La Knesset (כנסת, assemblée, en hébreu) est le parlement israélien. Elle s'est rassemblée pour la première fois le 14 février 1949.
Elections législatives du 28 janvier 2003
- Partis de droite :
- Likoud, parti du premier ministre Ariel Sharon, 38 sièges (+19)
- Israël B'Ailyah, russophones, 2 sièges (-2)
- Ihud Leumi, unité nationale, 7 sièges (inchangé)
- Partis religieux :
- Shas, religieux orthodoxes séfarades, 11 sièges (-6)
- Judaïsme de la Torrah, 7 sièges (inchangé)
- Mafdal, parti national religieux, 6 sièges (+1)
- Partis de gauche :
- Parti travailliste, 19 sièges (-6)
- Shinouï ("Changement"), parti laïque libéral, 15 sièges (+9)
- Meretz, gauche pacifiste, 6 sièges (-4)
- Hadash, communiste arabe, 3 sièges (inchangé)
- Balad, gauche arabe, 3 sièges (+1)
- Autres
- Am Ehad, un peuple, 3 sièges (+1)
- Liste Arabe Unie, 2 sièges (-3)
Ces élections ont été un franc succès pour le premier ministre Ariel Sharon, alors que les travaillistes, qui s'étaient gauchisés avec Amram Mitzna, connaissent un chute historique. Le Shinouï, ennemi du Shas, fait une percée spectaculaire.
Pour former un gouvernement de droite, le premier ministre, n'aura aucun problème car le camp "national" dispose d'une confortable majorité d'au moins 69 sièges. Mais s'il souhaite un gouvernement d'"union nationale" comme en février 2001, il aura beaucoup plus de difficulté.
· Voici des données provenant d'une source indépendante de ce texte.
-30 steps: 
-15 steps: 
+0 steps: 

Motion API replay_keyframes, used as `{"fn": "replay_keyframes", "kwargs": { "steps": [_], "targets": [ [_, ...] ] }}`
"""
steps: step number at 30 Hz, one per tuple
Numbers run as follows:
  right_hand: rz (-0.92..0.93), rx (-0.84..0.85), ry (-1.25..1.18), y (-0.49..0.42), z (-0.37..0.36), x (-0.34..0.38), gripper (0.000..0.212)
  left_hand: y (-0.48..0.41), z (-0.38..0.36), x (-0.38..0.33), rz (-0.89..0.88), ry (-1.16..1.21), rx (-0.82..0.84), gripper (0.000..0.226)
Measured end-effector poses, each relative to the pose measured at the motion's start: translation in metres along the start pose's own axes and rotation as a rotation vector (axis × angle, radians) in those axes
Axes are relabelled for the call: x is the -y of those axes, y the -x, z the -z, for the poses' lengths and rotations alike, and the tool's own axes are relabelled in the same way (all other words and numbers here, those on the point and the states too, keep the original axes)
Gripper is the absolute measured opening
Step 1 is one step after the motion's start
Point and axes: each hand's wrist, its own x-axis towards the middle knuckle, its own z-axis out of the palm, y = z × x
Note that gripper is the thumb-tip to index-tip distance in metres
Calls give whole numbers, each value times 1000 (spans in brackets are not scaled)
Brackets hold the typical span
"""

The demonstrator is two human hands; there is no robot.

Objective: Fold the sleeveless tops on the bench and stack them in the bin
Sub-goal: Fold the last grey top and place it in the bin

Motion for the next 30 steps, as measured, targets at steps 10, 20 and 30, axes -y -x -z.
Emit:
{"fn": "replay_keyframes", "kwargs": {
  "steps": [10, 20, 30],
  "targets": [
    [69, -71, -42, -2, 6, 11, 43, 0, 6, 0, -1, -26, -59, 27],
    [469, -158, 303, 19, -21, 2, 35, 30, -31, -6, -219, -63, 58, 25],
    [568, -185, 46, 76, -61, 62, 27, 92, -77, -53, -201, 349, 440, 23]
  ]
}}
Ces élections ont mis en évidence ou ont confirmé des changements dans les fondamentaux de la population israélienne :
- intégration de l'immigration en provenance de la Russie,
- importance croissante de la minorité arabe (20% de la population et 15% du corps électoral),
- opposition entre le dynamisme économique et social de Tel-Aviv et le conservatisme de Jérusalem,
- perte de l'audience des grandes formations politiques, minées par les affaires de corruption.
Elles ont aussi eu lieu dans un contexte économique, politique et social, très difficile.
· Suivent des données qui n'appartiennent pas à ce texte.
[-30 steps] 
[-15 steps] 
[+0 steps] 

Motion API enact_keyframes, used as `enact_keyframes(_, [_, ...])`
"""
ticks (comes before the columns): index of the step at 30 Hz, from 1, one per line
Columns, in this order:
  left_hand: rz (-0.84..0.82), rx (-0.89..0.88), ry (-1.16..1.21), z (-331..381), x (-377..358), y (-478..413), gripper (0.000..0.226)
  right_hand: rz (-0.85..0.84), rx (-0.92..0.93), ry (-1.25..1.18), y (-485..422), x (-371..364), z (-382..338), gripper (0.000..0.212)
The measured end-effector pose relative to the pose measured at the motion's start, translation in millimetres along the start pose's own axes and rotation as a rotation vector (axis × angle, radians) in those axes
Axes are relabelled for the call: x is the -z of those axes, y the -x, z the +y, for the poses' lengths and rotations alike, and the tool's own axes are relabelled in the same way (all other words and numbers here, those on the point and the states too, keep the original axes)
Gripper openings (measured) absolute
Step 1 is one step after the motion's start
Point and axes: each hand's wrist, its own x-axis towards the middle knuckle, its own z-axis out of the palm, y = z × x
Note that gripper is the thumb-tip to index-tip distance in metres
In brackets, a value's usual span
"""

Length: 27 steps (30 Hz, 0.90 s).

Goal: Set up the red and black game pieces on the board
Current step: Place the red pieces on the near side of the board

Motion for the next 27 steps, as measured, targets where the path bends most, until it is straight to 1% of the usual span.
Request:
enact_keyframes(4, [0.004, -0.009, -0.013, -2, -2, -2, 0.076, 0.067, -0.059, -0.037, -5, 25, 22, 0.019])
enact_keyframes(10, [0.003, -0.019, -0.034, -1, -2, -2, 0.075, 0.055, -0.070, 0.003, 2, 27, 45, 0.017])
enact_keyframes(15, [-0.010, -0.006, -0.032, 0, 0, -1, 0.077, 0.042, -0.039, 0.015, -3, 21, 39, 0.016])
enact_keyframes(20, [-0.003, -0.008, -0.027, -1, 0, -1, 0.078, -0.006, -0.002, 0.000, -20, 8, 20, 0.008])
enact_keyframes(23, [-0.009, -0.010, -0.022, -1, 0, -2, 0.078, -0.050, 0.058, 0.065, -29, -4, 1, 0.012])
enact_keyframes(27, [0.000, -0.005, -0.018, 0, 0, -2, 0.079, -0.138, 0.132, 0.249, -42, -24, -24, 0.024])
- violence et terrorisme incessants,
- recul du PNB, -1,5% en 2002 et -0,5% en 2001,
- baisse de 50% des revenus du tourisme,
- chômage à 10%, malgré la "soupape invisible" que constituent les travailleurs frontaliers palestiniens,
- augmentation du nombre et de la proportion des plus démunis,
- inflation de 7% qui ronge le revenu des travailleurs,
- le "shekel" ne cesse de reculer par rapport au dollar,
- politique de forts taux d'intérêts, imposée par la guerre, et qui bloque toute reprise.